The triviality of this realisation wears off all too quickly and you are left in a bit of a rut. We really ought to discuss how Cambridge is very good at making you hate what you love. Before I came here, I used to love reading; an activity I now think of as a task. Chaucer, Shakespeare, anything containing words, becomes a chore instead of being pleasurable. I used to love learning. I feel like Cambridge has kind of torn that love away from me.
It starts in your first term. You feel a temporary buzz, knowing you’re starting to study for a Cambridge degree. How could it go wrong? You can read a book. Your teachers told you you’re smart. Then your supervisor sets you your work. The entire works of some obscure, batshit writer from Norwich in a week, with an essay? How is it feasible? Well, it is feasible – but you will be in my room for a week straight, maybe with the occasional water and cracker break, if lucky.
Yet you open the book you’ve probably borrowed from the library. You are hit by the smell of the tears of thousands of other poor old students, who have had to endure the same pain. You are undeniably and chronically bored. Eventually, you begin to skim read as the days go on. You do not really understand what it going on, and you are beginning to forget why you are reading it in the first place.

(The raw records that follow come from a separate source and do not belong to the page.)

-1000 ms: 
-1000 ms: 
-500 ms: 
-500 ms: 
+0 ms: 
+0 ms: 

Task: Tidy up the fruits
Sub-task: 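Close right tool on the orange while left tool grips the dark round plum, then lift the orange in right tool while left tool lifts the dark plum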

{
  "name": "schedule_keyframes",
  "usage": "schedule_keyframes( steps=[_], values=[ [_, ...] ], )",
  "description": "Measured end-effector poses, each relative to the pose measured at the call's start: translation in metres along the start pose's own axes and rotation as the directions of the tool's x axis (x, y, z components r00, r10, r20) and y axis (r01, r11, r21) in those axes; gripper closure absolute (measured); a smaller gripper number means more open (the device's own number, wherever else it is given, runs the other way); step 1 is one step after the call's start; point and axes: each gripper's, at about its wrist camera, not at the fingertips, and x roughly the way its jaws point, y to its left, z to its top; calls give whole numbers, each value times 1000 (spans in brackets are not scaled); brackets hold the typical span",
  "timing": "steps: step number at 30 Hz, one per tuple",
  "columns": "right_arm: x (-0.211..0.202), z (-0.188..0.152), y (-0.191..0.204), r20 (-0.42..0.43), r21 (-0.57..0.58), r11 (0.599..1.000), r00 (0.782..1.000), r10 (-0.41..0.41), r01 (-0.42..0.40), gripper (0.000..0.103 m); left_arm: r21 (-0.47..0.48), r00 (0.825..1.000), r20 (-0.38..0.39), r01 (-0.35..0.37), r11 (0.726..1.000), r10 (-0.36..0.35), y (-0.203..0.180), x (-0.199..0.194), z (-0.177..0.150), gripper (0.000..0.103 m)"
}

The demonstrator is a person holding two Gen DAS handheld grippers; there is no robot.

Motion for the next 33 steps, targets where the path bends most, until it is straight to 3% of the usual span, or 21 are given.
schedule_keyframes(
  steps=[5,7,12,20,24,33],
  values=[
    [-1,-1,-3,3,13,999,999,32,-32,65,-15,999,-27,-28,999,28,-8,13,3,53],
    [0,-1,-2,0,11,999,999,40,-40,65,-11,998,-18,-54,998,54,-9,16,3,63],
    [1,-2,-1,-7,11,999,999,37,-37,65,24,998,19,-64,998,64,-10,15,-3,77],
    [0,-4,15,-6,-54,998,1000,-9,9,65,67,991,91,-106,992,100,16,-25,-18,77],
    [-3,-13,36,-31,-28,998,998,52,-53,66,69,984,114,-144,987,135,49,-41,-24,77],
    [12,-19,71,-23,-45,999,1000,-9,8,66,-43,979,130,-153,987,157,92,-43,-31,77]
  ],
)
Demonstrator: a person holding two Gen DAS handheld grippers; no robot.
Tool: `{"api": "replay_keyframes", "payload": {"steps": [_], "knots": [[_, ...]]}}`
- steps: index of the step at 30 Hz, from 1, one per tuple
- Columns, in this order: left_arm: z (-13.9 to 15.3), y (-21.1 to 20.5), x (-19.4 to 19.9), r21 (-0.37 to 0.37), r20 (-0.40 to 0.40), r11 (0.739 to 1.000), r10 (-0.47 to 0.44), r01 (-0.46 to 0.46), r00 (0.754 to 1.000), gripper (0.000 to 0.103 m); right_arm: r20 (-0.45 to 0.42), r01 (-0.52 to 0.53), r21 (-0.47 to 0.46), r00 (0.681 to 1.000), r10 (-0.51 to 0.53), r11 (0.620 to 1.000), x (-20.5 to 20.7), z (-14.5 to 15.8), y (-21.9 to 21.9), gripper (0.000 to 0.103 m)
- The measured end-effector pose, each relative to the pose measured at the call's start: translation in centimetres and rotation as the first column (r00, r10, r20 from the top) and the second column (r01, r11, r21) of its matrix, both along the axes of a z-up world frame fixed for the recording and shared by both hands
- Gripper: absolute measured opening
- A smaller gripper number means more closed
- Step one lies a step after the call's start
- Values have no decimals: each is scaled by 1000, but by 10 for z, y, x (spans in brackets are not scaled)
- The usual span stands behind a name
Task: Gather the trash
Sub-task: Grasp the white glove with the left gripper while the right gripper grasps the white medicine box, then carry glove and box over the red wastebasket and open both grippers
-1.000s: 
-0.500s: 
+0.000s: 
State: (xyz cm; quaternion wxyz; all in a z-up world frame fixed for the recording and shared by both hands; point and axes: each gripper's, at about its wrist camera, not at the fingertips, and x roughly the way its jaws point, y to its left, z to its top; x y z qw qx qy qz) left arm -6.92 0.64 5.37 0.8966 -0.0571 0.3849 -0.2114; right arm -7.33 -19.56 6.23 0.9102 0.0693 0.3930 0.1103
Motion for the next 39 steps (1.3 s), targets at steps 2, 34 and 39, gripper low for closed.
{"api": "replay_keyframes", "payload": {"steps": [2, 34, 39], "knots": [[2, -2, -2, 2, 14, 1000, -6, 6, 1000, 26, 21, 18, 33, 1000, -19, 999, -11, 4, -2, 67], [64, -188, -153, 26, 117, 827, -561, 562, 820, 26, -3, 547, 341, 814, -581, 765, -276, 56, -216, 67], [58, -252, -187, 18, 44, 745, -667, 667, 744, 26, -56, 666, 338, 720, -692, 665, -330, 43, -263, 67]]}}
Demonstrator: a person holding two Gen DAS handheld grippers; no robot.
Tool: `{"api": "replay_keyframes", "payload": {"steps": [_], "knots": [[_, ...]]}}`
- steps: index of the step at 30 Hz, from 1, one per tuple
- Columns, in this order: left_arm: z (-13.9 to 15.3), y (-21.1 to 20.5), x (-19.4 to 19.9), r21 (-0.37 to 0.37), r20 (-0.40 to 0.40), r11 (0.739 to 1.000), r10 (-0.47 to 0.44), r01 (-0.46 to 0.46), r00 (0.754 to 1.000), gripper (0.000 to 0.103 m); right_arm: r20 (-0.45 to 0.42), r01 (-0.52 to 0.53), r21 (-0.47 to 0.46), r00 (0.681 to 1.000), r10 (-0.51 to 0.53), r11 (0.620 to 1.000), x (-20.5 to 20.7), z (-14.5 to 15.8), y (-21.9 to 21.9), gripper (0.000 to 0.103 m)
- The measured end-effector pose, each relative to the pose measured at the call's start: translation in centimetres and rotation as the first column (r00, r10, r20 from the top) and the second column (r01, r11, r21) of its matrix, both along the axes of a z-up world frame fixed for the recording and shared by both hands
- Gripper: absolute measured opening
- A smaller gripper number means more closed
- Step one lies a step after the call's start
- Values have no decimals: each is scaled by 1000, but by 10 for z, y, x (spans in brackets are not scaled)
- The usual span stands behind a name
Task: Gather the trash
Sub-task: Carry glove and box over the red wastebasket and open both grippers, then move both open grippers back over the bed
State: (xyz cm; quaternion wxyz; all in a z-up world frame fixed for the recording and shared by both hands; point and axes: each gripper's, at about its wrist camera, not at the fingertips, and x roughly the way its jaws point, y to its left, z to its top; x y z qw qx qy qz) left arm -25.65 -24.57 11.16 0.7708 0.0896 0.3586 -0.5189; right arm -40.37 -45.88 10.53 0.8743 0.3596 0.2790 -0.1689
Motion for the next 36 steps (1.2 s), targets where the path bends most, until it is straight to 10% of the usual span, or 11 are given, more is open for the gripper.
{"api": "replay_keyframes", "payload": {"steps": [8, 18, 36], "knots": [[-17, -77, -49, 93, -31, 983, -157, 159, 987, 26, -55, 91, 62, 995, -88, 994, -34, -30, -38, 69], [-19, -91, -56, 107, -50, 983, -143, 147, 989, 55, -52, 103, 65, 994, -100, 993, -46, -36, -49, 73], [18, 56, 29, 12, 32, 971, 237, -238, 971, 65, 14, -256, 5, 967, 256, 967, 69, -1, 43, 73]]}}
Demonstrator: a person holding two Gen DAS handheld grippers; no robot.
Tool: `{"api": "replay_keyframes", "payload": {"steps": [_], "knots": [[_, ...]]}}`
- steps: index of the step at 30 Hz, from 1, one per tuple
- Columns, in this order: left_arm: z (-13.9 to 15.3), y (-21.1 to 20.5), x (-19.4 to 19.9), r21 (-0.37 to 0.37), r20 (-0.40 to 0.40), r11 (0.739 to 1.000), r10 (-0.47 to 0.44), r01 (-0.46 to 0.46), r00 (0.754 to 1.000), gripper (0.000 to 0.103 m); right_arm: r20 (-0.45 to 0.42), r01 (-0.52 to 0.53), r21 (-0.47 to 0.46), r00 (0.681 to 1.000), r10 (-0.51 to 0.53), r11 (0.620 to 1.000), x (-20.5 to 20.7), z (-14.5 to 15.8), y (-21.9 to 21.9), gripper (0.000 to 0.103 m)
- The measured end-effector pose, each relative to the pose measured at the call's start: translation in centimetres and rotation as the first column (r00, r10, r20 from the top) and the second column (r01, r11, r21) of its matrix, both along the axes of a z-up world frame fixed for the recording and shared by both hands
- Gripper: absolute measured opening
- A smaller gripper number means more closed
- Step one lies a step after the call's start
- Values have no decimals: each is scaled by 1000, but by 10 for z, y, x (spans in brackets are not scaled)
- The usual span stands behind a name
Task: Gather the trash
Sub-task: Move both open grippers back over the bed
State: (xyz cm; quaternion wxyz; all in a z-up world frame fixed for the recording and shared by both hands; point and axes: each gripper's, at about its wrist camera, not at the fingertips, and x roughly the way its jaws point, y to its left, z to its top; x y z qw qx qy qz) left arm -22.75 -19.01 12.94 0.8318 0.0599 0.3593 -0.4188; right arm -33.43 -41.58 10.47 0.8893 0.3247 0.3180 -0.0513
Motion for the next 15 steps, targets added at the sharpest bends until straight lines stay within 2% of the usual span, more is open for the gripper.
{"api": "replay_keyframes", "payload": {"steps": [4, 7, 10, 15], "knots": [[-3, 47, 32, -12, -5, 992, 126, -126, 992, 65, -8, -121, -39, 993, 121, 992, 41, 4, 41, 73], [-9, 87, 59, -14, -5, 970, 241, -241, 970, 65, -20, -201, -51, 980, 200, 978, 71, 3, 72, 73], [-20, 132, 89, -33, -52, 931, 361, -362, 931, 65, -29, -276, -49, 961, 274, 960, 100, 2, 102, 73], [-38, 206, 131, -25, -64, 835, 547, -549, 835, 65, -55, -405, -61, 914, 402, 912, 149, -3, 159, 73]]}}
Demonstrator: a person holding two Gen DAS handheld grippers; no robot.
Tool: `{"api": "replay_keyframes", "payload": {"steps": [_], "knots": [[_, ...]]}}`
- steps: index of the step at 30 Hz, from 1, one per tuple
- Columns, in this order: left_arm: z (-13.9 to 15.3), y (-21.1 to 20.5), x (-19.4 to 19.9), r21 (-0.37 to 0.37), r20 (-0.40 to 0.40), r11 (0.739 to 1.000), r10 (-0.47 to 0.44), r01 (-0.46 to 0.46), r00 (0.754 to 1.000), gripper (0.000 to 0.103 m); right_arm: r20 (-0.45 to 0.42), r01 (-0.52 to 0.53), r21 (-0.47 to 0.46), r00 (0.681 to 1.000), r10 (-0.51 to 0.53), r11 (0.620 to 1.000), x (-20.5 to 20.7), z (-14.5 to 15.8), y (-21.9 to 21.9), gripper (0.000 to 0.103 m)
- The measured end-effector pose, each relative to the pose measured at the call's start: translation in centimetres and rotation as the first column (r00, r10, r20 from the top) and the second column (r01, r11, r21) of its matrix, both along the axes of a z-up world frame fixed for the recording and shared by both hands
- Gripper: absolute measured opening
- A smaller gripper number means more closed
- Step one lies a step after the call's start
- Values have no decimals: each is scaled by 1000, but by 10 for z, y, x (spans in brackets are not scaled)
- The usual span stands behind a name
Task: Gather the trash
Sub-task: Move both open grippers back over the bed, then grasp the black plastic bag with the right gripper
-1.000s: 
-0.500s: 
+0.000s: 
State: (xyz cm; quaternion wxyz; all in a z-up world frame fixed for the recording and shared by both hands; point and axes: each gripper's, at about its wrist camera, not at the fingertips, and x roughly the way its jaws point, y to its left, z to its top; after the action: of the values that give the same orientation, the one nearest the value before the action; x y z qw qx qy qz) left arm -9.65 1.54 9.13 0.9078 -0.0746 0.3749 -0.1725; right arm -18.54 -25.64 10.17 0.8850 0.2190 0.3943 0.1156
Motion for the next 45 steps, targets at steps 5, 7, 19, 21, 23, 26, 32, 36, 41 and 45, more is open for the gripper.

You think, “I should have taken a gap year”, then realise you have no money and your gap year would have been spent working at Tesco in Stockport then coming home and watching Pointless and eating stew every night. I’d pass on that one. So you carry on. You write an essay having not read everything, and it is diabolical – it reads like a year nine SATs paper about religious experience in 14th century medieval literature. “Jesus Christ”, you think – “I’ve learnt absolutely nothing from that”.
You think that things will change, but as the weeks go on, this vicious cycle becomes all the more prevalent and noticeable. You keep trying to do everything, and there just isn’t enough time.
This pressure to achieve and complete, together with the pressure to make or keep friends and not sit and play Sims 2 in bed, do at least one thing outside of college, do enough to write a CV so you actually get a job and to make the most of the opportunities offered to you can lead to feeling rather disillusioned with the work you’re set. Sometimes, what we learn can seem utterly pointless, which leads to a sense of, “why am I here?”
Sometimes, it’s the bad end of the spectrum lectures. However, here, it’s mainly down to the quantity of work, and how often it becomes difficult to finish it, which leads to a fractured learning experience. If we were given longer to do the same work, even a couple more days, we could end up gaining a great deal more in the long run. I constantly find myself rushing to complete things for deadlines, staying up till the early hours reading to ensure I’m not behind, but that I am left having learnt very little, as you are not given the time to truly think about the things you are learning.
It is this thinking and reflecting upon what we learn which got us here in the first place.
If we are not encouraged to maintain our passion for our subjects and learning, then what is the aim of this university? Yes, we’ll probably get a good job, but our graduates may be left with an apathetic idea of what it is to learn. The straight path we are led on leads to a lack of exploration; we need to be able to delve to the depths of what we enjoy.
In the workplace, learning will become a chore. Cambridge should not be a certification factory, it should be a place that harvests and fosters interest and thought. It is known worldwide for being a hub of academic excellence, but in order to maintain that, maybe we need a little bit more time to be able to process the complex.
Academia has to allow us to find what we love, and explore it, without the deadlines.